"Why, so I could!" said Noel. "Could you help me to write it?"
"I bain't much on a scholar, but my wife, she be a fine writer! You come on home with me, and we'll get 'er to set her pen to work for 'ee."
Noel slipped his hand inside the big horny one of his friend and trotted home with him quite contentedly. His cottage was up a lane at the end of the village. Mrs. Thorn, his wife, was just dishing a very nice dish of stewed rabbit; the little kitchen, though small and bare, was beautifully clean. In a chair up at the table sat a little white-faced, dark-haired boy about a year younger than Noel. His name was Bertie.
Mrs. Thorn listened with a pleasant smile to Noel's story. She asked him to sit down and have a bit of food with them, and promised to help him write his letter afterwards.

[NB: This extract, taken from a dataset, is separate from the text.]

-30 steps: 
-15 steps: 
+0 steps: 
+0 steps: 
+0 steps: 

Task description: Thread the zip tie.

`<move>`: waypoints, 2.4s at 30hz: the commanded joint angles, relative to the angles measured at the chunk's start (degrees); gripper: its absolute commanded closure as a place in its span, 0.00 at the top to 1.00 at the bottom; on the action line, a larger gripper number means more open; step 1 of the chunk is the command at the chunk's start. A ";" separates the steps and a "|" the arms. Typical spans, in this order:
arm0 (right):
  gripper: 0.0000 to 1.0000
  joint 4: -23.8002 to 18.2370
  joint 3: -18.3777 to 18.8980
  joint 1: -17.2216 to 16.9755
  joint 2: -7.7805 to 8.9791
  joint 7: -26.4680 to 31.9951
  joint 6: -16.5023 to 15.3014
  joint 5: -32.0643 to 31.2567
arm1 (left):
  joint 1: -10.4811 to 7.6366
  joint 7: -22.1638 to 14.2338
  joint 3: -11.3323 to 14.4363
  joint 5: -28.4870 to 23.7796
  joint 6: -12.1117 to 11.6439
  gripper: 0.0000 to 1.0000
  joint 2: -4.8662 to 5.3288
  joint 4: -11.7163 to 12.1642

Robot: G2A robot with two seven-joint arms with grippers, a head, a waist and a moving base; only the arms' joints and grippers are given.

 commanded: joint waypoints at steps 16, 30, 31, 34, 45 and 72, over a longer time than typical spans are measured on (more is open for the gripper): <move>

"I've heard of you, dear," she said. "I love the name you give my husband. And 'twas you who sowed some flowers 'mongst the graves in the churchyard. I lost my mother five months ago, and one day I found some sweet-peas growing on her grave. The vicar—he told me who had done it. I did feel pleased and proud."
"I wish I'd a grave in God's garden," said Noel eagerly. "I'd have flowers all over it. I've a garden of my own with a big Chris'mas tree in it. He's growing bigger and bigger, and at Chris'mas I'm going to have a party. Would your little boy like to come to it?"
"Indeed he would. Poor Bertie isn't strong. He can't go to school. He suffers from asthma."
Before the meal was over Noel was chattering away quite happily. And when it was done, Mrs. Thorn cleared away the dishes into the back kitchen, and her husband said he would wash them up whilst the letter was being written. Noel and Mrs. Thorn had a good deal of talk together over it. And finally this was what Mrs. Thorn wrote at his dictation, Noel signing the letter himself in big capital letters:
"MY DARLING MUMS,—"
"I never meant to make a mess, I truly didn't. I had nothing to do,
I pulled out your drawers to tidy, and things spilt themselves, and
Dinah is making me out wicked in her letter, and Chris locked me in the
cupboard, and I have nobody to be my friend. And I wish you were home,
darling Mums, and now God's man has given me some nice dinner,
and Mrs. Thorn is writing this. I like her, and Bertie is coming to my
Chris'mas tree. Good-bye, Mums, and please love me like God does, and
I do try to be His good boy."
"NOEL."
When this letter was written, Tom Thorn asked Noel if he had not better go home.